A recently discovered, rare self-portrait by the celebrated female artist of the Italian baroque – Artemisia Gentileschi – has been acquired by the National Gallery in London.
Self Portrait as Saint Catherine of Alexandria, an oil painting from about 1615–17, will undergo conservation treatment before going on display in early 2019.
Hannah Rothschild CBE, who in 2015 became the first woman to chair the National Gallery Board of Trustees, said, “The acquisition of this great painting by Artemisia Gentileschi realises a long-held dream of increasing the National Gallery’s collection of paintings by important women artists. Gentileschi was a pioneer, a master storyteller, and one of the most progressive and expressive painters of the period. One of a handful of women who was able to shatter the confines of her time, she overcame extreme personal difficulties to succeed in the art of painting. This picture will help us transform how we collect, exhibit and tell the story of women artists throughout history.”
The £3.6 million acquisition has been made possible thanks to the support of the American Friends of the National Gallery, the National Gallery Trust, Art Fund (through the legacy of Sir Denis Mahon), Lord and Lady Sassoon, Lady Getty, and Hannah Rothschild CBE, and other donors including those who wish to remain anonymous. The conservation of the painting has been made possible with Art Fund support.
Artemisia Gentileschi is considered one of the most accomplished painters among the followers of Caravaggio, whom she must have known personally through her father Orazio. In an era when female artists were not easily accepted, she was the first woman to become a member of the Accademia del Disegno in Florence and she had a truly international clientele, including the Grand Duke of Tuscany, Charles I of England, and Philip IV of Spain.
Artemisia faced challenges in both her professional and personal life: famously, she was raped by painter Agostino Tassi and was subjected to gruelling questioning and physical torture during the trial that ensued. Her biography has long overshadowed her artistic achievements, but she is now recognised as one of the most talented painters of her generation.
Of the sixty or so paintings attributed to Artemisia, the majority feature a strong female heroine as the main protagonist. Many of Artemisia’s paintings have been read as autobiographical and there is no doubt that her personal identity is closely intertwined with her artistic production. This is especially true of the paintings she produced in Florence (where she lived 1612–20), in which she repeatedly used her own image; perhaps as a vehicle for self-promotion (much as Rembrandt did in the Netherlands).

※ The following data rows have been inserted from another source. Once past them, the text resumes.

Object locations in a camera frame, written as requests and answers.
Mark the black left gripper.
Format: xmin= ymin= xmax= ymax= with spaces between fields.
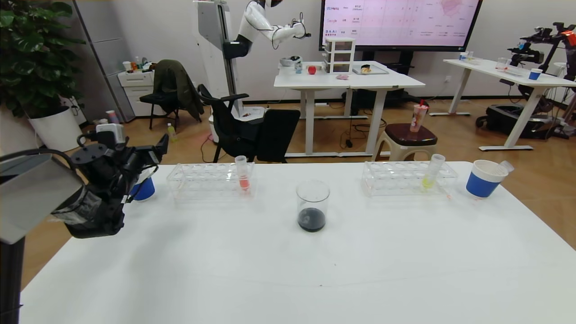
xmin=125 ymin=133 xmax=169 ymax=171

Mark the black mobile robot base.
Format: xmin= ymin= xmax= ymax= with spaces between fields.
xmin=476 ymin=104 xmax=561 ymax=140

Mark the clear acrylic test tube rack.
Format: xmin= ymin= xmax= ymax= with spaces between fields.
xmin=362 ymin=161 xmax=459 ymax=198
xmin=166 ymin=162 xmax=256 ymax=201

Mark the clear glass beaker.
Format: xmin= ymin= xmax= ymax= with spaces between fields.
xmin=296 ymin=180 xmax=331 ymax=233

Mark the yellow pigment test tube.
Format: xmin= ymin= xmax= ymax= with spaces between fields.
xmin=421 ymin=153 xmax=446 ymax=190

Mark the blue white paper cup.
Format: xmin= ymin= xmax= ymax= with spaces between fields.
xmin=130 ymin=177 xmax=156 ymax=202
xmin=466 ymin=160 xmax=509 ymax=199

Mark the black four-legged chair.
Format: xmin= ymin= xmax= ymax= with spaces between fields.
xmin=139 ymin=89 xmax=181 ymax=131

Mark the white drawer cabinet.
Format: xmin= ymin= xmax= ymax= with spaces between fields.
xmin=118 ymin=71 xmax=165 ymax=118

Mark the olive green jacket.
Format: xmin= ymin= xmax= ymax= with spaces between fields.
xmin=153 ymin=59 xmax=204 ymax=122

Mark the black office chair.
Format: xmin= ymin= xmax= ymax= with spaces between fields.
xmin=198 ymin=84 xmax=301 ymax=163

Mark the white plant pot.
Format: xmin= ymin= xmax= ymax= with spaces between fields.
xmin=28 ymin=107 xmax=86 ymax=153

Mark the tall grey cabinet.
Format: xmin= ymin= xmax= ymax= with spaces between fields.
xmin=74 ymin=0 xmax=136 ymax=122

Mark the white humanoid robot on column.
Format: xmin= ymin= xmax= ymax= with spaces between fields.
xmin=193 ymin=0 xmax=312 ymax=122

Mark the large green potted plant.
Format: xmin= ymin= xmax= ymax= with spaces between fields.
xmin=0 ymin=0 xmax=87 ymax=120

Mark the white double desk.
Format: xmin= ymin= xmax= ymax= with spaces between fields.
xmin=274 ymin=62 xmax=426 ymax=158

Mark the white mini drawer organizer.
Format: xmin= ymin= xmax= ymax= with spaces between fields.
xmin=324 ymin=38 xmax=356 ymax=74

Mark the grey tray with food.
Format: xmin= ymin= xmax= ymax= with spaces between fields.
xmin=352 ymin=64 xmax=389 ymax=76

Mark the brown top stool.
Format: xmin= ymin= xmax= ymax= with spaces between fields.
xmin=373 ymin=123 xmax=438 ymax=162

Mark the pink drink cup with straw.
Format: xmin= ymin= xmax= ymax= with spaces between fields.
xmin=409 ymin=100 xmax=429 ymax=134

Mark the white long desk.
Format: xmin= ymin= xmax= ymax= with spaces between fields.
xmin=443 ymin=58 xmax=576 ymax=152

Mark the black tall stand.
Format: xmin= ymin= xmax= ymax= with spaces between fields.
xmin=538 ymin=22 xmax=576 ymax=75

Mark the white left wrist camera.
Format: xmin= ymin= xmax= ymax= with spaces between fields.
xmin=95 ymin=122 xmax=126 ymax=146

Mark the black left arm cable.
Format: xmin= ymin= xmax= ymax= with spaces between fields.
xmin=0 ymin=148 xmax=87 ymax=181

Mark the large wall display screen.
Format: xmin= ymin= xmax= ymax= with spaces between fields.
xmin=319 ymin=0 xmax=483 ymax=52

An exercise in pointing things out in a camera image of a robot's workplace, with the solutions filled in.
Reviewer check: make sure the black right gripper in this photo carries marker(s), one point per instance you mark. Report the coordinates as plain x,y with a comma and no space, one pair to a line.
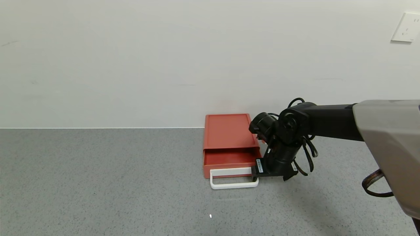
261,168

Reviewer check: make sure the right robot arm black grey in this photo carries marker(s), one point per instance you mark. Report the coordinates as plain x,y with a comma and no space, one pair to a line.
331,123

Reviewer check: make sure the red drawer cabinet housing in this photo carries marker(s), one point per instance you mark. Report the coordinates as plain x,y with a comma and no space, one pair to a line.
228,131

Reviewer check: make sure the white wall socket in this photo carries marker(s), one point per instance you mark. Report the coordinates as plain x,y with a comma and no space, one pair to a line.
406,28

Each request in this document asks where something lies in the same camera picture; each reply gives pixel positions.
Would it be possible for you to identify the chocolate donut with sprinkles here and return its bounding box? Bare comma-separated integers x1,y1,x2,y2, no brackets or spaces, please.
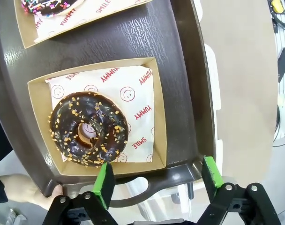
20,0,86,17

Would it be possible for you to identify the white printed paper liner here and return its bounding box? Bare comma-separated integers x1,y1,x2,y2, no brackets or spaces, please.
33,0,143,44
45,65,155,164

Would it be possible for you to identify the clear hinged display lid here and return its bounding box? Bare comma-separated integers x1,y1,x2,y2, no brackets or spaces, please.
133,179,204,225

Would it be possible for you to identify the black cable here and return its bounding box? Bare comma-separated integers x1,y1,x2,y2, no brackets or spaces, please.
272,103,285,147

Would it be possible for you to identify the white display tray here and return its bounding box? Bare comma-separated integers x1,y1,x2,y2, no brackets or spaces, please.
203,43,225,188

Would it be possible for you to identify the chocolate donut with nuts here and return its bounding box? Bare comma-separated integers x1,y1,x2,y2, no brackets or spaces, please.
48,91,129,167

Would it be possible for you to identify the person's right hand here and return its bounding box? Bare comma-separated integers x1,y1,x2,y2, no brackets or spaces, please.
0,174,63,210

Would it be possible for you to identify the dark brown serving tray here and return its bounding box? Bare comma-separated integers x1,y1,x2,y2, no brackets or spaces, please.
0,0,216,209

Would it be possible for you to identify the yellow plastic object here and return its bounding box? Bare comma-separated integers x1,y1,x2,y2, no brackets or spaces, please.
270,0,284,14

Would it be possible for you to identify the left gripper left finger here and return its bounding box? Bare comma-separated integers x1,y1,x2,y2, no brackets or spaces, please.
46,162,121,225

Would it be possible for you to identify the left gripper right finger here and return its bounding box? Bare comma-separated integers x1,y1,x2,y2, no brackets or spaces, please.
198,156,282,225

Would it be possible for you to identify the brown cardboard donut box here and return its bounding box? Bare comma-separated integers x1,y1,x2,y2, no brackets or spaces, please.
27,57,168,177
13,0,154,49

The tightly cropped composition of ‘Self Portrait as Saint Catherine of Alexandria’ shows a female figure turning towards the viewer. A halo is visible just above her head, indicating that she is a saint. Her left hand rests on the top of a broken spiked wheel; the symbol associated with Catherine of Alexandria, a Christian saint martyred in the early 4th century AD. Sentenced to death by the Emperor Maxentius, Catherine was bound to revolving wheels studded with iron spikes and nails. She escaped this instrument of torture through heavenly intervention but was later beheaded.